Abstract

Ischemic heart failure (IHF) is a leading cause for mortality and morbidity worldwide. Stem cell (SC) therapy is a promising strategy for IHF treatment. A major prerequisite for successful SC therapy is homogenous colonization of the infarcted myocardium. This process implies SC migration from the transplantation site. The purposes of the present study were to develop a new model system capable of quantifying SC migration within the infarcted myocardium and to assess the effect of post myocardial infarction (MI) remodeling on the migration of a newly identified neural crest SC population derived from the oral mucosa (hOMSC). MI was induced in rats. Myocardial scar tissue was collected at 0,1,3,7,14, and 28 days post-MI. DiI-labeledhOMSC were injected in the center of cylindrical scar tissue specimens harvested from each post-MI time point and transferred to organ culture.
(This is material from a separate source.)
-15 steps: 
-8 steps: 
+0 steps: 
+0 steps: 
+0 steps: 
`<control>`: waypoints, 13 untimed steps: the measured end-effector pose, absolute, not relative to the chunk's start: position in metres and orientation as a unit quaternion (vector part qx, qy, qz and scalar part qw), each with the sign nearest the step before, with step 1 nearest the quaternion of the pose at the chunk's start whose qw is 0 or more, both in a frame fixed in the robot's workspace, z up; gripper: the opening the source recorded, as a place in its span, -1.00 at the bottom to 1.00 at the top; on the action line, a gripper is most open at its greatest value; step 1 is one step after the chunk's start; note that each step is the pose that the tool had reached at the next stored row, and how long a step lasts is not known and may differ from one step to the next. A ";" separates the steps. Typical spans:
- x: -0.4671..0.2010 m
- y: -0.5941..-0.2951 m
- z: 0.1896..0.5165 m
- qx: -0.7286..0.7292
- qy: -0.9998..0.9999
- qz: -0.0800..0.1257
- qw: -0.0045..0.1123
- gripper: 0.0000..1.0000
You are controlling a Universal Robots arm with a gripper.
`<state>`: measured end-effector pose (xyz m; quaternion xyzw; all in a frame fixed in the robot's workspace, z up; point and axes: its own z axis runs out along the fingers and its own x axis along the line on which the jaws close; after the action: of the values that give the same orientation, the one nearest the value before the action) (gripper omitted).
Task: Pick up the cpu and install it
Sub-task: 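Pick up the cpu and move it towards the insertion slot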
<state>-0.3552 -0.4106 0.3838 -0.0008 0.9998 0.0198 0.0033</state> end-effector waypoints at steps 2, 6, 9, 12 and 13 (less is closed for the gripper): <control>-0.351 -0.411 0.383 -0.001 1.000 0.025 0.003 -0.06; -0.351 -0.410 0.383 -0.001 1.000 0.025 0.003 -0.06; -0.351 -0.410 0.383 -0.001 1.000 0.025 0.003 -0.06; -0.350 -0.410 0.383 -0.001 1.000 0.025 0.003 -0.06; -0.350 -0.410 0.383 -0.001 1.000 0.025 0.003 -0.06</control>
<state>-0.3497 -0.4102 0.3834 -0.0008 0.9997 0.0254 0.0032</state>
Changes in host and hOMSC cell densities were quantified in the center and periphery of specimens after 0, 3, 7, 14, and 28 days of culture by morphometric fluorescence microscopy. The results indicate a decrease in hOMSC density in the central zone and an increase in density in the peripheral zones indicating hOMSC migration from the central transplantation site to the rest of the infarcted myocardium. The average hOMSC density increased overtime due to cell proliferation. The level of hOMSC migration and proliferation was significantly affected by post-MI remodeling phase being higher in post-MI tissue that still comprised cardiomyofibers than in granulation and fibrotic tissues. Preliminary hOMSC transplantation in nude rat supports these findings. The present study shows that the new in vivo/in vitro model system is sufficiently sensitive to detect and quantify changes in the migratory capacity of stem cells within the infarcted myocardium and suggest that cell therapy applied in the early stages (up to 3 days) of post-MI remodeling facilitates the process of tissue colonization.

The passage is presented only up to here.